Questa e le opere successive mostrano un cambiamento tematico e culturale verso la narrativa sperimentale. L'identità del protagonista è quella di un personaggio che si sente straniero sia in patria che all'estero, portandolo a una riflessione sulla storia della Spagna.

5.4. Miguel Delibes

Con un ampio lavoro, mostra una continua evoluzione dal realismo tradizionale al realismo critico, culminando con il rinnovamento tecnico in Cinque ore con Mario (Cinco horas con Mario). In quest'opera, la protagonista compie un monologo interiore durante la notte vegliando sul corpo del marito, Mario.
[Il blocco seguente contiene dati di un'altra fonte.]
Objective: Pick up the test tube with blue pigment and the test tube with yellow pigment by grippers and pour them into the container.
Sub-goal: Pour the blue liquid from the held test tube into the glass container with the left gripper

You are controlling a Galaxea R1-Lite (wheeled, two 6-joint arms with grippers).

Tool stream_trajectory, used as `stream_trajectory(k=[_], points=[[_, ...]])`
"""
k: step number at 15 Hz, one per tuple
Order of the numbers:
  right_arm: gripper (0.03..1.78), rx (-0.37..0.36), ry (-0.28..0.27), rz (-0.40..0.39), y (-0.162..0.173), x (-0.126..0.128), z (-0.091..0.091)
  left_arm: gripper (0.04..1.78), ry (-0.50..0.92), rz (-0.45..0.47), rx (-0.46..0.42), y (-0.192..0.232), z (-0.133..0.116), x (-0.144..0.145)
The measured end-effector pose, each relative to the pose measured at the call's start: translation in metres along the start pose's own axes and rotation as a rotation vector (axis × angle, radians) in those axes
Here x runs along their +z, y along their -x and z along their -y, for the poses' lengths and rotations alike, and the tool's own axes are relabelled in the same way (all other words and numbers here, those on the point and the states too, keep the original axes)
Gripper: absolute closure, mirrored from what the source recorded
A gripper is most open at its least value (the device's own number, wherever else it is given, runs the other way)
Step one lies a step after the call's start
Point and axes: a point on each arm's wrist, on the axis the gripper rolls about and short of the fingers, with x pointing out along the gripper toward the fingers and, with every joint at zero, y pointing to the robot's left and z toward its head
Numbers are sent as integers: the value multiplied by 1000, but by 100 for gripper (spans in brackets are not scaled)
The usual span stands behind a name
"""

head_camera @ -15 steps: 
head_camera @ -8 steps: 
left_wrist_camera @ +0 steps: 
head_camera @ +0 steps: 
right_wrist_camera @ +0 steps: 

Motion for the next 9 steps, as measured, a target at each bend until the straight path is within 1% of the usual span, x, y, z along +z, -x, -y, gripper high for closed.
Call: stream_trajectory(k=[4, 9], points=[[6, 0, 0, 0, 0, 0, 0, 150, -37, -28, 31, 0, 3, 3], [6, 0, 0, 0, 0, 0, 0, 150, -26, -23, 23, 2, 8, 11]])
Con Parabola del naufrago (Parábola del náufrago) si avvicina alle nuove tendenze narrative che incorporano elementi di farsa.

5.5. Juan Marsé

I suoi primi romanzi sono in stile realistico e affrontano il tema della gioventù. Tarda sera con Teresa (Últimas tardes con Teresa) fa parte della tendenza al rinnovamento, mostrando la relazione tra un giovane criminale di classe media e una ragazza povera, criticando il liberalismo. Successivamente, l'autore ritorna a uno stile realistico con temi più importanti.